Concert tours and music festivals will stay sidelined for months to come because of COVID-19—which continues to create a dearth of sponsorship opportunities for marketers that have spent the last year scrambling for ways to keep their brands front and center with consumers of entertainment.
IEG projects that, as the pandemic drags on, it has caused a $14 billion loss in entertainment and sports sponsorship deals, affecting 120,000 sponsor agreements and 5,000 brands. What’s more, certain industries on which the brand sponsorship business relies, like travel and tourism, are expected to take longer to return to normal, pre-pandemic levels. Airlines, hotel chains, auto brands and rental car companies together represent nearly 20% of the top 100 sponsorship spenders in the U.S., responsible for some $1 billion in rights deals, according to IEG.
Companies dependent on sponsorship—many of which have struggled to weather this storm, instituting layoffs and other cuts—are working overtime to make up that difference as best they can and to keep business afloat.

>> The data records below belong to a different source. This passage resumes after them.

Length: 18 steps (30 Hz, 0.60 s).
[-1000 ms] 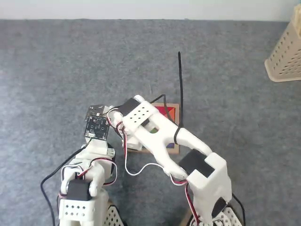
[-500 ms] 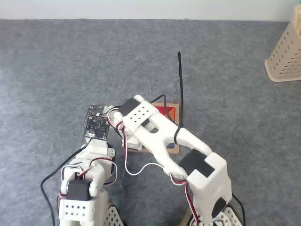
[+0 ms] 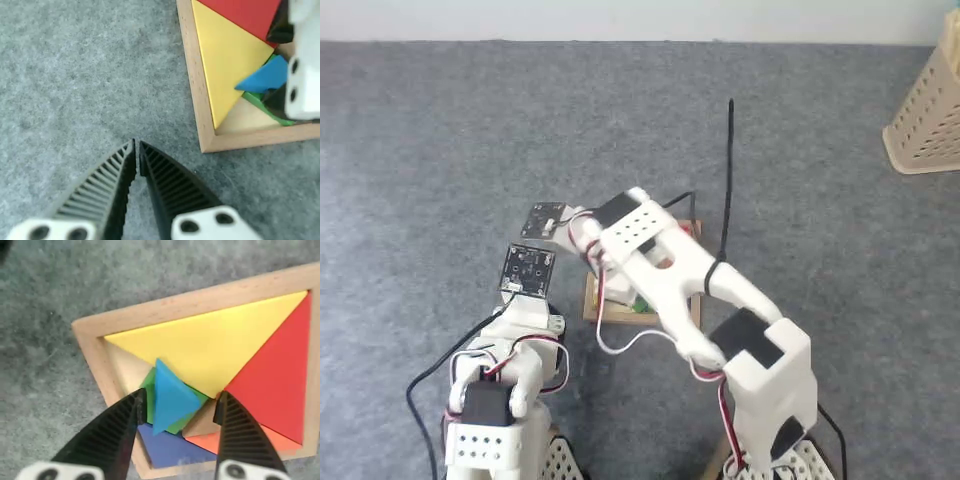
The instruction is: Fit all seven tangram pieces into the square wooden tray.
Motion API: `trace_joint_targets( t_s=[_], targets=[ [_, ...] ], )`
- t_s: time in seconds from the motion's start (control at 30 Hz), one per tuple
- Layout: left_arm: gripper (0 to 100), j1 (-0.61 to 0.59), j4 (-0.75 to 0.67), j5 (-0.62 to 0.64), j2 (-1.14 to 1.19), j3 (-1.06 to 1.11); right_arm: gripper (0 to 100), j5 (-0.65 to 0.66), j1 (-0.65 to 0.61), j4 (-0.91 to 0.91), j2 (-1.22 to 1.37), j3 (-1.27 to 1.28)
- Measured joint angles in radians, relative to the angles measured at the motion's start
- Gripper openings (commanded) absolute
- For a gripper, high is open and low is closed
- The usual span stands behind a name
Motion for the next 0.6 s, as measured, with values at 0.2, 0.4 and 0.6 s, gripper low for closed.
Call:
trace_joint_targets(
  t_s=[0.2,0.4,0.6],
  targets=[
    [1,0.000,0.000,0.000,0.000,0.000,21.4,-0.002,-0.072,0.000,0.000,0.000],
    [1,0.000,0.000,0.000,0.000,0.000,21.4,-0.002,-0.083,0.000,-0.005,0.000],
    [1,0.000,0.000,0.000,0.000,0.000,20.9,-0.005,0.032,0.035,-0.147,0.000]
  ],
)
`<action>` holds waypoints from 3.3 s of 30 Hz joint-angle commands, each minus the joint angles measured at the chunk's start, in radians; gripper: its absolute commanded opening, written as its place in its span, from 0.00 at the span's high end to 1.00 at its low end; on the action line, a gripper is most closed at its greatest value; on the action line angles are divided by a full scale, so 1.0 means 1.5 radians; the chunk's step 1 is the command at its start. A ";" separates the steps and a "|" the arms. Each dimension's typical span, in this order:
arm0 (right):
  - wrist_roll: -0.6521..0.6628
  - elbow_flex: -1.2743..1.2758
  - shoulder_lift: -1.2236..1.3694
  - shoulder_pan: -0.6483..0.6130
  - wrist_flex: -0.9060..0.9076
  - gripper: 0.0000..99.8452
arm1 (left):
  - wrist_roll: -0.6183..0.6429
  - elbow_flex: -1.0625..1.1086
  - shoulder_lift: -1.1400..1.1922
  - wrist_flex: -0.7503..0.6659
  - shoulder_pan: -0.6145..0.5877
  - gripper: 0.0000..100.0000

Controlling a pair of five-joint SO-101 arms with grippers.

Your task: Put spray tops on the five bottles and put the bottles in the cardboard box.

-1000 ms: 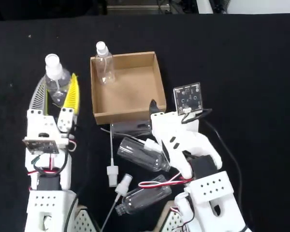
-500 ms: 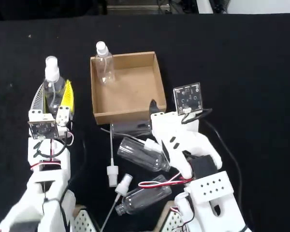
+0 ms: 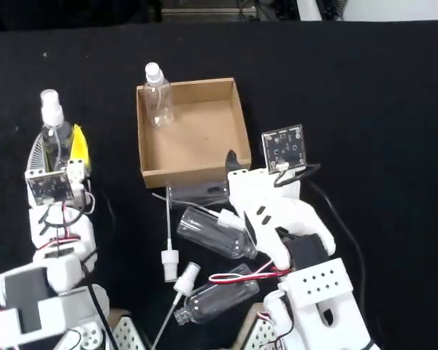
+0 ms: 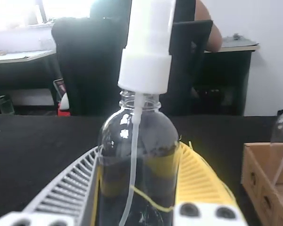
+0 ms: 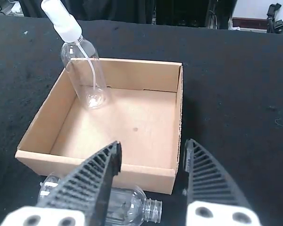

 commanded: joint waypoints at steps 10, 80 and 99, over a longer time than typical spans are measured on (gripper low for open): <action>0.003 -0.003 -0.018 0.007 -0.018 0.80 | 0.008 -0.140 0.198 -0.024 -0.150 0.97; 0.001 0.005 -0.018 0.110 -0.080 0.80 | 0.124 -0.051 0.120 -0.310 0.162 0.97; 0.001 -0.001 -0.018 0.110 -0.084 0.80 | 0.124 -0.177 0.114 -0.130 0.265 0.97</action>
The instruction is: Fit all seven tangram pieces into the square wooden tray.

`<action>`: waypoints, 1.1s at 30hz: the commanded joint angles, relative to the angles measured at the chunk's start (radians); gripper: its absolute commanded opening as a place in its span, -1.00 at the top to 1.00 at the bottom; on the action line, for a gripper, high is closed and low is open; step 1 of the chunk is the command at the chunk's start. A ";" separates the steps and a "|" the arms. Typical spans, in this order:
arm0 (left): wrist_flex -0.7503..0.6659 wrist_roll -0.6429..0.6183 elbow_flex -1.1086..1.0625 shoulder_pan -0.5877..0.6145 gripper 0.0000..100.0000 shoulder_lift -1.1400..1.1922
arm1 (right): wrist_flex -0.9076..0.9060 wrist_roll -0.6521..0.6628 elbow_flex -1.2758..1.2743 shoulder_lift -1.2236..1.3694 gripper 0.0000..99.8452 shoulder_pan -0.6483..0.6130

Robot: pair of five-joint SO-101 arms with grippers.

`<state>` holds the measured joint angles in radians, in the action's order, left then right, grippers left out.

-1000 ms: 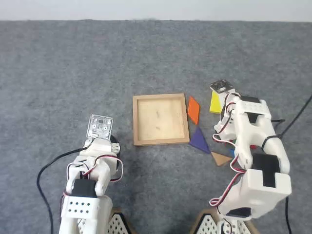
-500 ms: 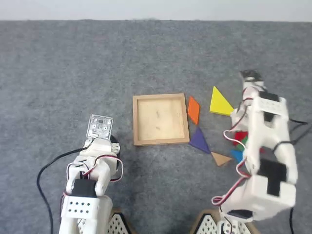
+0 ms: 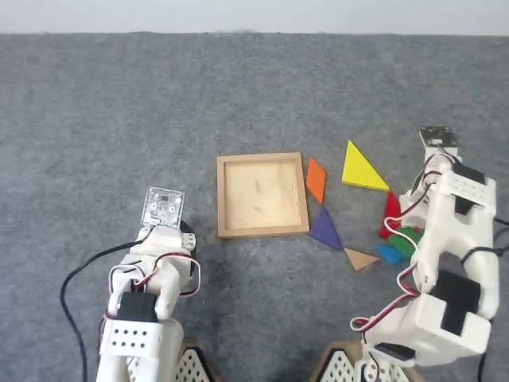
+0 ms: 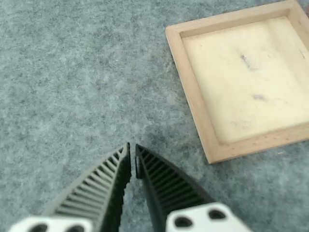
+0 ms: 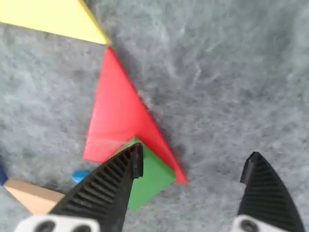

Many are embracing virtual events. In January, the world’s largest live entertainment company, Live Nation, acquired a majority stake in the live streaming platform Veeps, launched by Joel and Benji Madden of the band Good Charlotte. Despite a reported loss of $7 billion last year, the company last month saw its stock price hit all-time high on the promise live shows will be making a comeback soon.
And yet, the company is still embracing streaming in a big way. Aside from its purchase of Veeps, the company last year partnered with the platform Twitch on a Live Nation channel that enables brands to interact with fans through live programs. Through the pandemic, it has helped marketers like Cisco Webex and Cadillac create virtual content and immersive experiences.
“When the pandemic hit pause on live music, our team quickly reimagined how brands could connect with people during live music moments and reexamined what the future of experiential marketing would look like,” said Russell Wallach, global president of Live Nation Media and Sponsorship. “Brands were an integral part in changing the digital frontier in music this past year and elevated expectations for fans moving forward.”
During these unusual times for the industry, entertainment companies and their brand marketing partners have landed on innovative ways to connect with consumers as music venues, movie theaters and Broadway remain dark. Naturally, that shift has largely been focused on digital.
A look at who’s spending on advertising—and who’s not—is telling. Measured media spending by live events took a 57.8% dive last year January through September compared to the same period in 2019, while the movie studios dropped 69.2% and the broadcast and cable TV networks declined by 60.5% and 26.4%, respectively, according to an Ad Age Datacenter analysis of Kantar Media data. Meanwhile, OTT streaming services’ spending soared 71.4%.
Consumers’ continued migration to digital platforms does not bode well for the return of many of those dollars. In a recent poll released by MediaNews Group’s Adtaxi, a Denver-based marketing agency, 49% of consumers said streaming services have made movie theaters obsolete, while 28% said they canceled a cable subscription last year and 31% of remaining cable customers signaled that they plan to cut the cord this year.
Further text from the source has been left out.